Time Life Books/Time Home Entertainment Inc. contributed these images to Live Science's Expert Voices: Op-Ed & Insights.
Any child of the '80s will remember being captivated by the weird UFOs and creepy supernatural tales in television ads for the Time Life book series "Mysteries of the Unknown." Now, as part of a reboot of the Time Life brand, the series is back in the form of a new book, "Mysteries of the Unknown: Inside the World of the Strange and Unexplained."
Here are 12 excerpts from the new book, ranging from the wonder of science to the fringes of pseudoscience, all addressed with recent evidence. (Click on each image to view the full size.)
Rebooting a brand
The new "Mysteries of the Unknown: Inside the World of the Strange and Unexplained," (Time Life Books, 2014) explores the world's strangest and unexplained phenomena.

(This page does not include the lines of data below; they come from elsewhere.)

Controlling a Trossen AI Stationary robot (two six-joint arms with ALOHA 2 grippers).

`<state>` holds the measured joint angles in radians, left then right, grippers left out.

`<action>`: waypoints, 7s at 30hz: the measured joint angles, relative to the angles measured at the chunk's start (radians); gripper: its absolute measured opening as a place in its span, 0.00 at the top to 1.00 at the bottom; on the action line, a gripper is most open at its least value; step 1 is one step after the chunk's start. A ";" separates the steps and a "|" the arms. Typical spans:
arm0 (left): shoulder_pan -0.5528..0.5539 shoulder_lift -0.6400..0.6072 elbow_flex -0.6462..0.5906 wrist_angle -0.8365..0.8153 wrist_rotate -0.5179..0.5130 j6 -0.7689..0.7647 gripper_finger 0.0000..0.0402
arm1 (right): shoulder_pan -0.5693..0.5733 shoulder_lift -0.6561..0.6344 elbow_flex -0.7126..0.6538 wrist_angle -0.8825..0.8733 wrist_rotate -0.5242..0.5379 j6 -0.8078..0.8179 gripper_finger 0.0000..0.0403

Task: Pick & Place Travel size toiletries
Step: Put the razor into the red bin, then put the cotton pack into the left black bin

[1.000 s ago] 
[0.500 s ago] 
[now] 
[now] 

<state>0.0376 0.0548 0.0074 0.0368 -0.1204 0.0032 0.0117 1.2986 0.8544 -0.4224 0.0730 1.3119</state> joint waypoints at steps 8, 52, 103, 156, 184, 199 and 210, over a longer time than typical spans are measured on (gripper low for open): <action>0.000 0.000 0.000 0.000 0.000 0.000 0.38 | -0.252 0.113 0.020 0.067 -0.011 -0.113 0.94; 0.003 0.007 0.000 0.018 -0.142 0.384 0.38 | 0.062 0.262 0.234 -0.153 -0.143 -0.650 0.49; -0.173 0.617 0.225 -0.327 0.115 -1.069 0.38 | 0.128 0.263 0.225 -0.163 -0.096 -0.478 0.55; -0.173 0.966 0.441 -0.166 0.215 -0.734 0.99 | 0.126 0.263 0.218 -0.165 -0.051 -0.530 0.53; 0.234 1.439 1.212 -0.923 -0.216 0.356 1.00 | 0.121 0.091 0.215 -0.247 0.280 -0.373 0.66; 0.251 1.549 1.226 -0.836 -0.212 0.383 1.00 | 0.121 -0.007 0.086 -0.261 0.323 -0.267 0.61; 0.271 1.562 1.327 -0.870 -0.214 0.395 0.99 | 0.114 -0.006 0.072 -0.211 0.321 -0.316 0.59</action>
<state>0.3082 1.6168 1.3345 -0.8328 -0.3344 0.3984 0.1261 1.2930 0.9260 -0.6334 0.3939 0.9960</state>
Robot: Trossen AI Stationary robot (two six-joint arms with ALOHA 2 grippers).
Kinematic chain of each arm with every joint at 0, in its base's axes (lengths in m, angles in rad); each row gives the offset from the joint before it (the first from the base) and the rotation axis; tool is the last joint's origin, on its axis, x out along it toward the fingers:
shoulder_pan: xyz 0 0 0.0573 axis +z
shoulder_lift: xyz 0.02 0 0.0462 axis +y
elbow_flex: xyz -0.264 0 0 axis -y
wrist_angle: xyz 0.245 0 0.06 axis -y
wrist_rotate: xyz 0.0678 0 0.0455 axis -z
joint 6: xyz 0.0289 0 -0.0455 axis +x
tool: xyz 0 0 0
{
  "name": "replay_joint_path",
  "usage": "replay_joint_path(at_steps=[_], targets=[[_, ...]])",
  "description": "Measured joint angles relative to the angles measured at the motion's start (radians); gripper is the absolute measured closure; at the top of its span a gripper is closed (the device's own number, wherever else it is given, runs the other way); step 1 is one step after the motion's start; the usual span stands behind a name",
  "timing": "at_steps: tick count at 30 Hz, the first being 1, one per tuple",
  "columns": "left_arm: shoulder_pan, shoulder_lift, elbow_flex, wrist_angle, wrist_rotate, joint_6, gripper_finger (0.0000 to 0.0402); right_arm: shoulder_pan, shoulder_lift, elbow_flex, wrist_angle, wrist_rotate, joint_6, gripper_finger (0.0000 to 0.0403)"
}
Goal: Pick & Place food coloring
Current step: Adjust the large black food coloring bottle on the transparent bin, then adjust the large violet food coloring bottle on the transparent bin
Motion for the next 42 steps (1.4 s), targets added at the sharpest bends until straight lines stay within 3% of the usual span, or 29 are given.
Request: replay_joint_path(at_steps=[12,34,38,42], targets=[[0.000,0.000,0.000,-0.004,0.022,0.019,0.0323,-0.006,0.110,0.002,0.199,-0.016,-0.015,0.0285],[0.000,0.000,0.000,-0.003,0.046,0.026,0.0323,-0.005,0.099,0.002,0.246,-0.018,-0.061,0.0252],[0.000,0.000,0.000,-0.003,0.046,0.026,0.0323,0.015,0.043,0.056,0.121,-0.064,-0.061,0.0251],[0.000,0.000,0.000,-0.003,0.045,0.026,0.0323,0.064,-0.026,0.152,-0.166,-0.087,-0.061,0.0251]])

It is available online and wherever books are sold.
Voodoo and Zombies
In the voodoo tradition, the boundary between earthly and spiritual realms can be crossed, and the living and the dead have a duty to serve each other. This belief has linked voodoo to the practice of zombification . But real-life zombies were not hungry, lurching, walking dead icons trivialized by Western ideology; they were human beings rendered tragically passive or catatonic.
More than 700 crop circles appeared in England in the late 1900s, attracting huge crowds of curious viewers. Some believed they were caused by UFOs; others thought that governments might be experimenting with targeted microwaves that caused the affected plants to collapse.
Wonders of the World
At 455 feet (139 meters) tall, the Great Pyramid of Giza in Egypt is one of the Seven Wonders of the Ancient World and is the only one of the structures to remain intact for more than 7,000 years. Built over approximately 20 years, the pyramid was made from some 2.3 million stone blocks, ranging in weight from 2 to 50 tons (1.8 to 45.4 metric tons) each.
Searching for the Supernatural
The term "ghost" generally applies to any spirit that believers suggest continue to exist in some form after death, but ghosts do come in many forms. Some modern ghost hunters attempt to prove the existence of ghosts — an elusive goal that dates back to the 19th century.
Unidentified Flying Objects
There are a number of unverified theories about unidentified flying objects (UFOs). According to the U.S. Central Intelligence Agency (CIA), more than half of all Americans believe that UFOs are real and possibly extraterrestrial in origin. The first reported sighting of a UFO happened in 1947, shortly after the start of the Cold War, fueling paranoia and conspiracy theories about the U.S. and Russian governments.
An American Aviator
American aviator Amelia Earhart (1897-1937) was the first woman to cross the Atlantic Ocean in an airplane. On July 2, 1937, Earhart attempted to achieve her goal of circumnavigating the globe but disappeared over the central Pacific Ocean near Howland Island. Like many famous unsolved mysteries, theories abound about the fate of the legendary pilot.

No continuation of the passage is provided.